Data excerpts section start

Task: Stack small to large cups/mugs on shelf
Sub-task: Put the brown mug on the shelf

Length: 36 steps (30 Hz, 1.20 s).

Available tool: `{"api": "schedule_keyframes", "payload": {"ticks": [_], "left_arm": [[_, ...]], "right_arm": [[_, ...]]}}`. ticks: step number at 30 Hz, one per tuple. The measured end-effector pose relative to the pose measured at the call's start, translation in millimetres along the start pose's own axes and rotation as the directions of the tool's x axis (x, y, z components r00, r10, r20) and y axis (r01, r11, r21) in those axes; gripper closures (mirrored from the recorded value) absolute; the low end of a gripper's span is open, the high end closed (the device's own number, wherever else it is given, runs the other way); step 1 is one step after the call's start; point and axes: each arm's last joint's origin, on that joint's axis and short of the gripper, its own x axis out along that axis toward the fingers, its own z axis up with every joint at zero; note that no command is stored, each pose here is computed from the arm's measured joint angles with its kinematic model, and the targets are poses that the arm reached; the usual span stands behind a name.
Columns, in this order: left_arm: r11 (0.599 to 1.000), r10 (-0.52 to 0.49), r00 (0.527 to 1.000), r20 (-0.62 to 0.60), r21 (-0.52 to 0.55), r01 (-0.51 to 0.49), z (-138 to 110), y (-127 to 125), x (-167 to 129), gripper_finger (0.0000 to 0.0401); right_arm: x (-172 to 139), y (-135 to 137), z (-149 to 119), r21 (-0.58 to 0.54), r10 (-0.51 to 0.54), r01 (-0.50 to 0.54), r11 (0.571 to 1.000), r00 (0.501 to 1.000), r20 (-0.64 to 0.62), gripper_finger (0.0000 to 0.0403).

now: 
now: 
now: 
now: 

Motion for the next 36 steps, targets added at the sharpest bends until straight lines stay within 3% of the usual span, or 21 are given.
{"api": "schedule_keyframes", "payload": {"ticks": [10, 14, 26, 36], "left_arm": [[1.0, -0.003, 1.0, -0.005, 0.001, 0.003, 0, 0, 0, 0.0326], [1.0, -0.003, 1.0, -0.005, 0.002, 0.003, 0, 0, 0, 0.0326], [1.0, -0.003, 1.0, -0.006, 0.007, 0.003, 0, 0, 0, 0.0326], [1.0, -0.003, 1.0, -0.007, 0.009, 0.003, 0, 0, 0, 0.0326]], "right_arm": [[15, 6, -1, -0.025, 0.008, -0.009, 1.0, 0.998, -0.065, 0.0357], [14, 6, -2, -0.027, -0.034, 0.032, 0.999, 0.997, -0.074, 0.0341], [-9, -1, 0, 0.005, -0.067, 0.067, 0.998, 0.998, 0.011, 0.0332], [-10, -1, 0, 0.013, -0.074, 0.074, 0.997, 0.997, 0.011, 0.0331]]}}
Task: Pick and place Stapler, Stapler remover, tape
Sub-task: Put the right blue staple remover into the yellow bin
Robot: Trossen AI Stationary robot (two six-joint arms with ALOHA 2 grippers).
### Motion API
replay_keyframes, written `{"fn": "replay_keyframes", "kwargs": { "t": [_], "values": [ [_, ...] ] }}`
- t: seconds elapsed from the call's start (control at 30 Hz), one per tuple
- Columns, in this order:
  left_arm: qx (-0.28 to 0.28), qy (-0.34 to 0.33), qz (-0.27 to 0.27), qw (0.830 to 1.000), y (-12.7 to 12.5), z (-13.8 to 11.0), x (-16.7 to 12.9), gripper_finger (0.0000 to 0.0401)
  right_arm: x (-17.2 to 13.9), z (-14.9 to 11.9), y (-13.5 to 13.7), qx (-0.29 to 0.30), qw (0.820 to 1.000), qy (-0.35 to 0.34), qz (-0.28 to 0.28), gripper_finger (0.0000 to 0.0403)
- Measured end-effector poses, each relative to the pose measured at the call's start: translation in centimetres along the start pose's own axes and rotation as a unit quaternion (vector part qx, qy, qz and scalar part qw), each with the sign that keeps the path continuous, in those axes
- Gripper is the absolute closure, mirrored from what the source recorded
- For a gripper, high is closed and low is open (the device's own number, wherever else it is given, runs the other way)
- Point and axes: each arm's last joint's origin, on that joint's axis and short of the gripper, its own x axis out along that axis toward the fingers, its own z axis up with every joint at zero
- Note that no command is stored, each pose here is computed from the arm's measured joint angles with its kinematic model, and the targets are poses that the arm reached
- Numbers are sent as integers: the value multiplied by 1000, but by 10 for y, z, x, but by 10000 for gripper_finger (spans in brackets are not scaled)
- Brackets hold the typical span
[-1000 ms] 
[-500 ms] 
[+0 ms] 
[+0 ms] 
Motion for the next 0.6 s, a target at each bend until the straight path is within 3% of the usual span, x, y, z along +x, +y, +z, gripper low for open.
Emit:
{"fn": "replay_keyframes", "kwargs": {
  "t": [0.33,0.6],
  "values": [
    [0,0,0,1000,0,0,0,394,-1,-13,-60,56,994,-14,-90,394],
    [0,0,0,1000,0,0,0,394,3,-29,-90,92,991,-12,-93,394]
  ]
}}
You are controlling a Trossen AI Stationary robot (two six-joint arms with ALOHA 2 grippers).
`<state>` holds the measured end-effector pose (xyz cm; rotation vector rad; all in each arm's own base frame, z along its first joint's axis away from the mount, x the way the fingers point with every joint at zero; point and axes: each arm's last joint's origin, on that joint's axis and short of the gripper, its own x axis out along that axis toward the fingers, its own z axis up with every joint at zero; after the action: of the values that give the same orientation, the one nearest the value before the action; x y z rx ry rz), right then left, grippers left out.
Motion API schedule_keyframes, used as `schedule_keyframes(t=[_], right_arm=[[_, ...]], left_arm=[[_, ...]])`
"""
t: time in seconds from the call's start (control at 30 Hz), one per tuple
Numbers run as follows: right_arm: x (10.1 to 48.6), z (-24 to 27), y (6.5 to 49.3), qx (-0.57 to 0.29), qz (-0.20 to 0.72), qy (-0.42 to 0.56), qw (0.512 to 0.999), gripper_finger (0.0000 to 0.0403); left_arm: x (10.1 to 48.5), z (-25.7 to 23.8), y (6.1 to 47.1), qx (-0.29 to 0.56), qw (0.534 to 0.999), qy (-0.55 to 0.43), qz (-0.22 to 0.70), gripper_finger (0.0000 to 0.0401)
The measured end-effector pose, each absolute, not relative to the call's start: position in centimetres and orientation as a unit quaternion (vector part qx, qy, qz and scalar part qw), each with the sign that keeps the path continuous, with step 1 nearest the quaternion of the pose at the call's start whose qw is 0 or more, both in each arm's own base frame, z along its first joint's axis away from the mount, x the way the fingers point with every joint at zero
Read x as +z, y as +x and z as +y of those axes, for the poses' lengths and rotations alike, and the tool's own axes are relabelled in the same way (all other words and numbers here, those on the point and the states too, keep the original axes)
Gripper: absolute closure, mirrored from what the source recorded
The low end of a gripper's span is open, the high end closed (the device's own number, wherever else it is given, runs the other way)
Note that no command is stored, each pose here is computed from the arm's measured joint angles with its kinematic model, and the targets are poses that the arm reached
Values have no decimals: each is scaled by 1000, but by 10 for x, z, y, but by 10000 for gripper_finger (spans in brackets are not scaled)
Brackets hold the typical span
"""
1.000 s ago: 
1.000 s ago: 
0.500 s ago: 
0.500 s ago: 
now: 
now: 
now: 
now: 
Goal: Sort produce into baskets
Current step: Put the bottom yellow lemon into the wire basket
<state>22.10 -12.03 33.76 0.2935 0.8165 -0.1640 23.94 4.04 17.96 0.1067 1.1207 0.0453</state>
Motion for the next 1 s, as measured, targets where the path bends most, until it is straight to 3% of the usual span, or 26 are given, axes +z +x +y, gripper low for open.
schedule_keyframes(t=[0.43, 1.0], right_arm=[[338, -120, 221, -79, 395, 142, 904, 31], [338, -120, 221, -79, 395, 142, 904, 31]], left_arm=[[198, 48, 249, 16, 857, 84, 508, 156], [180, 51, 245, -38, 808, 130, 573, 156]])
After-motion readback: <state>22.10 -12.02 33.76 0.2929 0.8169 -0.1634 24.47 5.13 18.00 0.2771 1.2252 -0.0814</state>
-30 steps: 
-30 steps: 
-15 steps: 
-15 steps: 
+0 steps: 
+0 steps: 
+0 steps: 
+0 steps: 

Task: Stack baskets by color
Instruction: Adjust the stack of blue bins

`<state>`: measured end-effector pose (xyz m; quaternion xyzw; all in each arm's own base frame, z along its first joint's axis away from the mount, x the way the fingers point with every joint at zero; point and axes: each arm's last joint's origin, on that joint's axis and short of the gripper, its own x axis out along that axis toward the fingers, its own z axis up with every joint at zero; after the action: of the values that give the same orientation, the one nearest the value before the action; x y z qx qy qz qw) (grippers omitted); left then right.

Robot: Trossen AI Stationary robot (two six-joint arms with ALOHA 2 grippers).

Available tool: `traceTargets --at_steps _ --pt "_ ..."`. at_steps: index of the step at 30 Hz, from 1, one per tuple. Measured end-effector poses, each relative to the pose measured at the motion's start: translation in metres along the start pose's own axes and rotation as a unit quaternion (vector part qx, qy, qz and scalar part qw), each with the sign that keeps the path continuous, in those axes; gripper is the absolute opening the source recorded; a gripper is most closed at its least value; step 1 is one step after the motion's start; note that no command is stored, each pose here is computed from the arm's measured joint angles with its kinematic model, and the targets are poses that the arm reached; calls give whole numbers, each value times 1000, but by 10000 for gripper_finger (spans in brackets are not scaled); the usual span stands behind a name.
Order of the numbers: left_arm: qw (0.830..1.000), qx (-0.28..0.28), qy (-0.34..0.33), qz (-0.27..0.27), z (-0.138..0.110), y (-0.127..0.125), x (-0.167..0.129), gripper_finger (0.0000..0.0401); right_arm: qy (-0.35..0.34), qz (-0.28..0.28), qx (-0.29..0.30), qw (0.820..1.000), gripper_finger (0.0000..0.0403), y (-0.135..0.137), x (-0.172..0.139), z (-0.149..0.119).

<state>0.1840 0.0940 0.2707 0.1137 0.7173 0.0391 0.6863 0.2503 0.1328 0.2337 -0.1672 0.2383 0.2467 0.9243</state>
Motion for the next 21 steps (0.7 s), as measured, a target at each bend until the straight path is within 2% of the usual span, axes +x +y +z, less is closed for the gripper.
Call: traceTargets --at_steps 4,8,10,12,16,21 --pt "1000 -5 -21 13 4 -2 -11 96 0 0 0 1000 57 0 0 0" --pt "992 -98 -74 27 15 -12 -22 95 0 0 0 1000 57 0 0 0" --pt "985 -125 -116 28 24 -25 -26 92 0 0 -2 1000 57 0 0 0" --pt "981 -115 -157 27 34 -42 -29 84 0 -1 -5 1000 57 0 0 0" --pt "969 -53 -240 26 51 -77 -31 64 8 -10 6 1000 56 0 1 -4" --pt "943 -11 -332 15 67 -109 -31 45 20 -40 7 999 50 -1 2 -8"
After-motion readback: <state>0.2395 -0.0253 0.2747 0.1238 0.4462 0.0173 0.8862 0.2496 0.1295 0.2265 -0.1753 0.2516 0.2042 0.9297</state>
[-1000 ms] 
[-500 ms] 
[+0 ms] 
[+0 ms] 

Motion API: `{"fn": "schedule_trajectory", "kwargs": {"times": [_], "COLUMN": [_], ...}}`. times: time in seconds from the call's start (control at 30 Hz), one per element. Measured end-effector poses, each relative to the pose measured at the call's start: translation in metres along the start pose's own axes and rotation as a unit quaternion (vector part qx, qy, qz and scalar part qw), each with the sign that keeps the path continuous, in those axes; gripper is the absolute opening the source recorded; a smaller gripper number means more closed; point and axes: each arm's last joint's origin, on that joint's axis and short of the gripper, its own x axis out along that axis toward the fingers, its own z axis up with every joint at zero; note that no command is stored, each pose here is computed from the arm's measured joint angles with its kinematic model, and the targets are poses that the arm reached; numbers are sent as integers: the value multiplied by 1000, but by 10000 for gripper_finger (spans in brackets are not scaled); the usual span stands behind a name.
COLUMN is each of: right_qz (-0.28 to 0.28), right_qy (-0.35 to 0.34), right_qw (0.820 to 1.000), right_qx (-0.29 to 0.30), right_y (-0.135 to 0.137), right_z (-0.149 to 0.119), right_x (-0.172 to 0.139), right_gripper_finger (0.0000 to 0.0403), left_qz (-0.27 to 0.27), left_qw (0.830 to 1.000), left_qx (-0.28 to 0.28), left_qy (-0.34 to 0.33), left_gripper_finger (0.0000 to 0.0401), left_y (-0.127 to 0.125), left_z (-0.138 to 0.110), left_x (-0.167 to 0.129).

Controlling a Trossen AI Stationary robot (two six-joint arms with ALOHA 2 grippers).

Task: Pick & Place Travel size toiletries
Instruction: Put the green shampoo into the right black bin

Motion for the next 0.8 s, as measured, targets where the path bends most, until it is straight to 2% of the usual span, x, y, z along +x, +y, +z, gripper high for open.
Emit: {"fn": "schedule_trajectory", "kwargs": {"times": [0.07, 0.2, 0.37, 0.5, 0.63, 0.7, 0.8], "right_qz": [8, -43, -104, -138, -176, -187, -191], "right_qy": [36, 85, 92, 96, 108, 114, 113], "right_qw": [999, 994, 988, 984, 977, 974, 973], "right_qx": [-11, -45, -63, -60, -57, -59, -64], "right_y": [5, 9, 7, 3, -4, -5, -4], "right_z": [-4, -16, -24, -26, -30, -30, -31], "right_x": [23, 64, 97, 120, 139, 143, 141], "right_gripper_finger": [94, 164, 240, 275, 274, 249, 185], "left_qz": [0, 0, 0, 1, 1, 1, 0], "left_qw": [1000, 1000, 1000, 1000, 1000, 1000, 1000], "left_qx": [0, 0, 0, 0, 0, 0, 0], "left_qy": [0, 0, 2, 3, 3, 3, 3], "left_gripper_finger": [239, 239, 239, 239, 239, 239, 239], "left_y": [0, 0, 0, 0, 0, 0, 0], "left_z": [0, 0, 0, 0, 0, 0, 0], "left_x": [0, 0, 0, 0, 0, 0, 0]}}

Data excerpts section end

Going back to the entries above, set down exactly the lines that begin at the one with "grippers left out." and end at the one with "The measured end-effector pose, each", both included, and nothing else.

:: Response box ::
`<state>` holds the measured end-effector pose (xyz cm; rotation vector rad; all in each arm's own base frame, z along its first joint's axis away from the mount, x the way the fingers point with every joint at zero; point and axes: each arm's last joint's origin, on that joint's axis and short of the gripper, its own x axis out along that axis toward the fingers, its own z axis up with every joint at zero; after the action: of the values that give the same orientation, the one nearest the value before the action; x y z rx ry rz), right then left, grippers left out.
Motion API schedule_keyframes, used as `schedule_keyframes(t=[_], right_arm=[[_, ...]], left_arm=[[_, ...]])`
"""
t: time in seconds from the call's start (control at 30 Hz), one per tuple
Numbers run as follows: right_arm: x (10.1 to 48.6), z (-24 to 27), y (6.5 to 49.3), qx (-0.57 to 0.29), qz (-0.20 to 0.72), qy (-0.42 to 0.56), qw (0.512 to 0.999), gripper_finger (0.0000 to 0.0403); left_arm: x (10.1 to 48.5), z (-25.7 to 23.8), y (6.1 to 47.1), qx (-0.29 to 0.56), qw (0.534 to 0.999), qy (-0.55 to 0.43), qz (-0.22 to 0.70), gripper_finger (0.0000 to 0.0401)
The measured end-effector pose, each absolute, not relative to the call's start: position in centimetres and orientation as a unit quaternion (vector part qx, qy, qz and scalar part qw), each with the sign that keeps the path continuous, with step 1 nearest the quaternion of the pose at the call's start whose qw is 0 or more, both in each arm's own base frame, z along its first joint's axis away from the mount, x the way the fingers point with every joint at zero

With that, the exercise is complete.